A couple of hackers heard about a refugee that was about to be exported to Cuba so they went over and tatooed the PGP algorithm (I think it was PGP) onto his body. He was then classified as sensitive military hardware which is refused export to Cuba so they had no choice but to make him stay.
Yep, you’re right. It does. I was under the impression that there was a law, which was the gist of my question, and that’s why it did sound plausible at the time. Unfortunately, the teacher has since moved on due to low pay, so I can’t ask him. It was about 2 years ago that he told me all of this; I’m not sure why it popped into my head this morning.
Anyway, thanks for the answers, all. I’m not sure why my teacher lied to me. Perhaps he was just confused. Of course, that’s nothing new at my school. On the bright side, this is at least one thing that I’m glad he was wrong about.
Also, sorry about the confusion regarding keys versus backdoors. I program routers, not software, so it’s not exactly my area of expertise. Thanks for the clarification, though.
The DES was based on a protocol developed by IBM. NBS (later NIST) requested asked NSA to evaluate the algorithm, specifically, the NSA modified the S-boxes and shortened the key length from 128-bit to 56-bit.
I am not aware of any differential cryptography, maybe you mean cryptanalysis? Anyway, as computer power has been doubling every 18 months, it is very easy to break the original DES.
You don’t need the key pairs, just the secret keys. But I don’t know who will want to supply this.
This event led to my method for estimating what kind of technology the government has. DES was released in 1976. NSA actually just shuffled around the values in the S-boxes, making it strong against differential cryptanalysis (and to this day, the best known attack against DES is to try every possible key). DC was introduced in the private sector in 1990. A difference of 14 years.
So 14 years before private cryptologists were even aware of the technique, NSA was already familiar enough with DC to strengthen a cipher against it.
Now, I always assume that the cutting edge of technology is between 15 and 20 years ahead of what we non-classified types know about.
This sounds a lot like Phil Zimmerman’s story - the creator of PGP. He actually was threatened (but not indicted) with up to 5 years in prison for posting PGP on the internet back in the early '91. This allowed it to be exported, so PZ was arrested and treated like an illegal arms dealer, until the charges were dropped in '96.

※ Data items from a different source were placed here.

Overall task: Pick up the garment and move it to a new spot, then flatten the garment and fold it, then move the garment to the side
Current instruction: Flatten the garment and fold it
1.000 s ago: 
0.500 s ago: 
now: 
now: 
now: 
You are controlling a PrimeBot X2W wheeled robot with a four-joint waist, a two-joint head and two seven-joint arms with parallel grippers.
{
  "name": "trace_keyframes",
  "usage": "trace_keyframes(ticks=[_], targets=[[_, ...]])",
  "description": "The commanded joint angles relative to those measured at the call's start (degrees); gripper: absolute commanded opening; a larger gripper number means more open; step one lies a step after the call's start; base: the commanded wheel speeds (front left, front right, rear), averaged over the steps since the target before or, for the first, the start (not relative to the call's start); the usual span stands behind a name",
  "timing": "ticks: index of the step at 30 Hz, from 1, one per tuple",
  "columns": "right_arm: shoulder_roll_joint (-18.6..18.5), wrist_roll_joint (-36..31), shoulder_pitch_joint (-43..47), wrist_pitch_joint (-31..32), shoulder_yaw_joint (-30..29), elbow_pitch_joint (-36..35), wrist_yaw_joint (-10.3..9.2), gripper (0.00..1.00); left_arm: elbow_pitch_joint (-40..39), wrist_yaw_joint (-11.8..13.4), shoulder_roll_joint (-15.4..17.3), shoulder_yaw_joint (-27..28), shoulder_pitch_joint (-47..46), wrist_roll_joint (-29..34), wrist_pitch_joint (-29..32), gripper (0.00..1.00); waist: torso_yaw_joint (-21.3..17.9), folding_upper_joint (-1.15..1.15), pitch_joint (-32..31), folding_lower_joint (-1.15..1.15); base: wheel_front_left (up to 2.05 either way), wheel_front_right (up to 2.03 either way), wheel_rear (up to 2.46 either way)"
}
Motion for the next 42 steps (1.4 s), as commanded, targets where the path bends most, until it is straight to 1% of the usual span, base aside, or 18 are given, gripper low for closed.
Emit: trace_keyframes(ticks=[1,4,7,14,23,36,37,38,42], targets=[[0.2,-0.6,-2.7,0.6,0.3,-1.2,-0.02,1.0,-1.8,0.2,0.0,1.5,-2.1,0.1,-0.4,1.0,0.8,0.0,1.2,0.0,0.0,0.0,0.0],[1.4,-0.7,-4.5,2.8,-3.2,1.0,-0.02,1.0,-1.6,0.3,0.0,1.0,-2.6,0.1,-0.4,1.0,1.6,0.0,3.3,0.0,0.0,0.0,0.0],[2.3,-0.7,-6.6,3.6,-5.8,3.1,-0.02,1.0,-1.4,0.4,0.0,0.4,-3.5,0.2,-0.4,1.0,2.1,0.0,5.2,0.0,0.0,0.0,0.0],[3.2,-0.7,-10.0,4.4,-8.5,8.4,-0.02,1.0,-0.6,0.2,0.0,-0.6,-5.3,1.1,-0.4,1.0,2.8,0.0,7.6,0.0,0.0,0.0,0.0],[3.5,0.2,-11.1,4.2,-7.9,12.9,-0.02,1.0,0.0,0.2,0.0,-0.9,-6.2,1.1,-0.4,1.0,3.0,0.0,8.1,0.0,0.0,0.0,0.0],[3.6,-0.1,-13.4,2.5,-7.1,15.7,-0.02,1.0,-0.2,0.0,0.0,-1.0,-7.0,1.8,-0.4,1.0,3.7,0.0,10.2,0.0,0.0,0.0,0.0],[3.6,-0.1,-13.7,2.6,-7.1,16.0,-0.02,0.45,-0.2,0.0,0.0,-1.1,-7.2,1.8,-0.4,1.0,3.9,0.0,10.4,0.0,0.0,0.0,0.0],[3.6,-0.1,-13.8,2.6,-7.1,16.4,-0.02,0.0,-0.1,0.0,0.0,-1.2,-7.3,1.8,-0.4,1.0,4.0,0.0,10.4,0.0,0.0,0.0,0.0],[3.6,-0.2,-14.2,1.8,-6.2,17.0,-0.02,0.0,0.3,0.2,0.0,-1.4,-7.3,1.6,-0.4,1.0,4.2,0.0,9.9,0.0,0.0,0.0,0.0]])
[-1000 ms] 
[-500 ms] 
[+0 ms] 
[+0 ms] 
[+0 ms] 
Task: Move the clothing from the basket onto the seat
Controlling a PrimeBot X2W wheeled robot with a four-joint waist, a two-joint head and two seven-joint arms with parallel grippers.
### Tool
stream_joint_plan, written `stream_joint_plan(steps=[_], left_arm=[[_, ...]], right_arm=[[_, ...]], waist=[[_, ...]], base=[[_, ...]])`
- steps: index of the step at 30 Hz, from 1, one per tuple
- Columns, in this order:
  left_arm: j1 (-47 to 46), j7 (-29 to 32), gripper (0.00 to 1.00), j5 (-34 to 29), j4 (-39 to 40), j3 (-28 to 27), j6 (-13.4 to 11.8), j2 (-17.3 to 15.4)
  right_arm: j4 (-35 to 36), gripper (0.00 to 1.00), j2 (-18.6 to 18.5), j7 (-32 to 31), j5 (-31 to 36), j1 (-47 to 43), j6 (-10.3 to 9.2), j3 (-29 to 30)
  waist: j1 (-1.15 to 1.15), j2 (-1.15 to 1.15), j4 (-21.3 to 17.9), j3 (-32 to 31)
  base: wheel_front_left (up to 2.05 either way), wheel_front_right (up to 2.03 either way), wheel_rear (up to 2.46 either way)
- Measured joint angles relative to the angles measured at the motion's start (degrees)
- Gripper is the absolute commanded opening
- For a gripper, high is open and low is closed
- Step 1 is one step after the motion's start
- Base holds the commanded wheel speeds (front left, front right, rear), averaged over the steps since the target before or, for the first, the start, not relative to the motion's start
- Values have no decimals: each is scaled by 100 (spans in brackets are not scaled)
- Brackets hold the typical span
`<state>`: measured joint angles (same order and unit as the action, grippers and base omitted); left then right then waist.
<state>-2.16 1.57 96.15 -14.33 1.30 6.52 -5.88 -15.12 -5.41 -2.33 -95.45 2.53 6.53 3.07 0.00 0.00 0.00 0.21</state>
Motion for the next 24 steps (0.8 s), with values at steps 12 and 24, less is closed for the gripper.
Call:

Oh, and on my previous post, I forgot to mention that with specialized custom-built hardware that costs under $200,000, the entire DES keyspace can be brute-forced in about 2 days. Less when you run more machines in parallel. For a few million bucks (pocket change to a large government), you can retreive a DES key in a couple hours.
This was the rationale behind NSA strengthening it. They figured that by the time it really started getting used, they would be able to break it with enough money and computer power to throw at the problem. And they were right.
The British government tried to pass such a law around 1998. It basically required individuals, companies, etc to have a license to provide cryptographic services. If you don’t give them a key, you don’t get a license.
I don’t know if it ever passed, or what the final form it took.